On July 7, when leaders of the Group of Eight industrialized nations gathered at Toyako Lake, Hokkaido, for their annual summit, I happened to be in Istanbul for the opening session of the multinational Global Conference on Global Warming.
Although a message from the Turkish president was read in proxy, speeches were delivered in person by the prime minister, the minister of energy and resources and the mayor of Istanbul. They expressed their views enthusiastically well beyond the time originally allocated to them.
Istanbul was selected as the venue for this international conference after Turkey officially decided to join other advanced nations obliged to reduce or control greenhouse gas emissions one way or another under terms of Attachment I of the Kyoto Protocol. Adhering to those conditions is one of the prerequisites for Turkey to become a member of the European Union.
Upon my return home, I was able to catch up on how environmental issues were discussed at the summit: * It was gratifying that leaders of the industrialized world agreed on a long-term target for reducing greenhouse gas emissions by 2050. This target was contained in the “Abe initiative” (named after former Prime Minister Shinzo Abe). As for the medium-term target, summit participants agreed only to work aggressively, showing how difficult it was to work out a compromise between the EU position of reducing emissions 20 percent from 1990 levels by 2020 and the American insistence on not starting emissions reduction until 2025.
There is little possibility that Japanese industrial circles will accept whatever medium-term target the government commits to. Therefore, the “Fukuda vision,” announced by Prime Minister Yasuo Fukuda on June 4, was fuzzy about the medium-term target.
Environment Minister Tetsuo Saito says Japan should at least propose a medium-term goal of 25 percent reduction, pointing out that the Intergovernmental Panel on Climate Change calls on advanced nations to curtail greenhouse gas emissions 25 percent to 40 percent. * As for the expanded use of renewable energy sources, I am of the view that solar generation of electricity should be encouraged through the “fixed price” scheme practiced by Germany, whereby solar-generated surplus power is purchased by utilities at three times the electricity rate.

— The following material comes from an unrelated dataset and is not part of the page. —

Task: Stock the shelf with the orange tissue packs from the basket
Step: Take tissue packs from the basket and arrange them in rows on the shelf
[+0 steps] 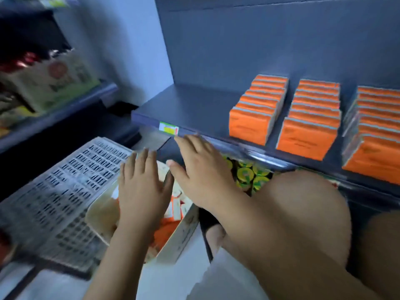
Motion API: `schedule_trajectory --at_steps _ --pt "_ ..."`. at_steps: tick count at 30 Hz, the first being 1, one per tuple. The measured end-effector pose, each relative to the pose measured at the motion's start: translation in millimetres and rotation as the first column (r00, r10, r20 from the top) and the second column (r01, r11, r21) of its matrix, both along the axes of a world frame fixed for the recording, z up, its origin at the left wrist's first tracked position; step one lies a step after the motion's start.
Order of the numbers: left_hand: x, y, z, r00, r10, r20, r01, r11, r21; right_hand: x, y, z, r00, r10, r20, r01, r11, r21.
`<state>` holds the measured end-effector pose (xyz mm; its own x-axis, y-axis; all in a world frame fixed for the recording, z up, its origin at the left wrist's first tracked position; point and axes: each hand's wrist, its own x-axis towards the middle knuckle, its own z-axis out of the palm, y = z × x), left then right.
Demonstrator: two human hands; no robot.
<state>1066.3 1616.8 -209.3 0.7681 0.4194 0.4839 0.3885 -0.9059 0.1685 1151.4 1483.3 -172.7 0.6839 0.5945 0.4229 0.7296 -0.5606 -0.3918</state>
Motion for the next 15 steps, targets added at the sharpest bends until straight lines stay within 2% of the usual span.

According to what I have read in newspapers, a majority of people seem to favor resumption of government subsidies. The problem with providing subsidies is that it entails huge administrative costs of opening and staffing offices nationwide. In stark contrast, the “fixed price” formula would require only some modification of computer software for billing. * Even though the G8 leaders agreed in their statement on the need for “carbon pricing” through environment taxes and emissions trading, industrial circles in Japan still strongly oppose such measures, making it extremely difficult to induce economic incentives to reduce carbon emissions. It is highly likely that the United States, under the new president to be sworn in next January, will introduce emissions trading. Should the American and European markets link up through such a trading formula, Japan could be isolated.
I do not understand why some economists so staunchly oppose emissions trading and bitterly criticize the Emissions Trading Scheme (ETS) adopted by the EU. Those who designed the EU-ETS are fully aware of its shortcomings; its significance lies in the actual adoption of the scheme. Shortcomings can be addressed through trial and error. It’s always difficult to introduce the ideal form of a new system. As the second best alternative, I would recommend starting with the allocation of emission volumes. * G8 leaders were extremely cautious about calling on China and India to join the global campaign to reduce carbon emissions, apparently for fear of antagonizing them. It is worthy of note that the summiteers agreed on a funding mechanism contained in the “Abe initiative.” Under the mechanism, international cooperation for developing innovative technologies will be pushed and financing for technological transfers from advanced countries to developing nations will be provided. * G8 leaders agreed that the Japanese approach of establishing reduction targets sector by sector would be effective. They did not go far enough, though, in recognizing Tokyo’s proposal as a method for establishing reduction targets for different countries.
Japan should rightly be given credit for serving as a bridge to fill the gap between the EU and the U.S., given the fact that the Kyoto Protocol was bulldozed through by the European and American delegations without full consultation with Japan.
In 1972, the Club of Rome warned that the economic growth would be limited by the finite supply of resources. Ironically, the perceived insufficiency of resources and foods is forcing the human race to take action against global warming. Rising prices for fossil fuels is the most effective way to cut CO2 emissions.
There are said to be three ways to combat global warming: (1) Voluntary action from corporations and households, (2) measures that impose prohibitions and obligations, and (3) economic measures that include environment taxes and emissions trading.
Many people used to claim that economic measures would not be effective. Due to the recent rise in the price of gasoline, however, traffic congestion has almost disappeared from the streets of Kyoto where I live. Traffic on expressways in the Tokyo area is also said to have fallen 10 to 20 percent. So, I would call on those who do not believe in economic measures to reconsider the human sensitivity to price fluctuations.
Takamitsu Sawa is a professor at Ritsumeikan University’s Graduate School of Policy Science and a specially appointed professor at Kyoto University’s Institute of Economic Research.